Now, the technical picture once again is showing stocks poised for continued strength. However, Sabrient's fundamentals-based SectorCast rankings from Tuesday have taken a slightly defensive turn compared with the gradually bullish trend of the past couple of weeks – but overall they remain bullish.

The market has shown some elevated volume and volatility over the past several sessions. It all started last Wednesday when the FOMC minutes hinted that some members thought the bond-buying program should be scaled back sooner than planned. Then Italy’s anti-austerity vote and the perceived negative impact on the eurozone’s recovery from its debt crisis led to Monday’s market plunge, which was the biggest one-day drop since November. But Wednesday’s performance was the best day for the Dow since the first day of the year.

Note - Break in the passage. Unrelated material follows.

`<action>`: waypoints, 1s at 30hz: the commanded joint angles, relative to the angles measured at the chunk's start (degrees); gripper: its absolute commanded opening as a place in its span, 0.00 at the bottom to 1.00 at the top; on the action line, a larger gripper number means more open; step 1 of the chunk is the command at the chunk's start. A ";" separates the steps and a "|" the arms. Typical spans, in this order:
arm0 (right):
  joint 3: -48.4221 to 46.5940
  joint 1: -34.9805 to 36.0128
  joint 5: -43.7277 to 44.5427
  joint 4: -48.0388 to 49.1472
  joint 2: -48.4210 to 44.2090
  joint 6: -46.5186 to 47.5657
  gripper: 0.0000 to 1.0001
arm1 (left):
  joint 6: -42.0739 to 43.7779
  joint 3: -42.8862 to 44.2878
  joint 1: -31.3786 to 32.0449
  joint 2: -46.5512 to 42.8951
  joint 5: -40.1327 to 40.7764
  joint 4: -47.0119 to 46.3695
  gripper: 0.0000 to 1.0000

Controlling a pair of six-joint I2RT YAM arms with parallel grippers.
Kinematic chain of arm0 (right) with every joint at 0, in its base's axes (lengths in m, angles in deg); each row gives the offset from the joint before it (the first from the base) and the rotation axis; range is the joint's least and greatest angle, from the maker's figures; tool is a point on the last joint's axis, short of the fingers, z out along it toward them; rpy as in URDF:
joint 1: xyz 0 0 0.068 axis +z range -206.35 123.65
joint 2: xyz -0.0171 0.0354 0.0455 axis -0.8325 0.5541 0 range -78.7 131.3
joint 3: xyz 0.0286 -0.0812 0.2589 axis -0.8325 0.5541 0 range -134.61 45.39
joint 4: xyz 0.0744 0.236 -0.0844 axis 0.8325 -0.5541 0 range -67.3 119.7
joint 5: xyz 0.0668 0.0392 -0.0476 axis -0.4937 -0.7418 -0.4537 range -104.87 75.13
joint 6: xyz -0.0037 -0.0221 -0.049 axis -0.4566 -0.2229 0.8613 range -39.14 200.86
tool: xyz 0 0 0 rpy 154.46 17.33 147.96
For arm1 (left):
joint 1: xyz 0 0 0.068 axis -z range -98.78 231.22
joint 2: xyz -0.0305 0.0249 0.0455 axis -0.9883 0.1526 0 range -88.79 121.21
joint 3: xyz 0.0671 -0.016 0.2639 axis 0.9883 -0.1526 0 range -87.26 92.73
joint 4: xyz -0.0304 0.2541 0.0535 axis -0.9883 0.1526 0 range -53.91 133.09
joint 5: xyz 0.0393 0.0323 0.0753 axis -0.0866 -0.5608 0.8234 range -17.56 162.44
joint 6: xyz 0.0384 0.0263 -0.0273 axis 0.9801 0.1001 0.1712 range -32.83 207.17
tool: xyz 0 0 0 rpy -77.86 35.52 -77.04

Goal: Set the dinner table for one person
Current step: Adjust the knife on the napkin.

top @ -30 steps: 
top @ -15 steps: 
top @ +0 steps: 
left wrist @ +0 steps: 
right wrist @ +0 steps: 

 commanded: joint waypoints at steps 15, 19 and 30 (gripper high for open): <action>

Bulls got some confidence back when Fed Chairman Bernanke made it clear in his Congressional testimony that the money spigot is firmly soldered in the open position, and new economic data showed continued progress (including a surge in “core capex” from the January durable goods report). And as for Italy, they had a successful bond auction which suggested perhaps rates aren’t going to jump radically in response to the election, plus ECB President Draghi reaffirmed his commitment to the eurozone crisis measures.

Over the past several years, the average investor has been forced to learn a new vocabulary. Terms like “collateralized debt obligations,” “sovereign debt,” “quantitative easing,” “fiscal cliff,” and now “sequestration.” And each time a new term is introduced, the media repeats it over and over again until we just can’t stand it anymore. I used to think that sequestration was the isolation of a jury during a trial, but now I’m told that it refers to the automatic across-the-board budget cuts in the event that Congress can’t agree on a Federal budget by Friday.

The sequester is slated to cut Federal spending by $85 billion in fiscal 2013 (which ends on September 30), and there is a lot of fear-mongering going on about the severity and impact of this. But the drag on the economy in 2013 is forecast to be only about 0.5% of GDP, and there are ways Congress can manipulate it through the timing of expense and revenue events.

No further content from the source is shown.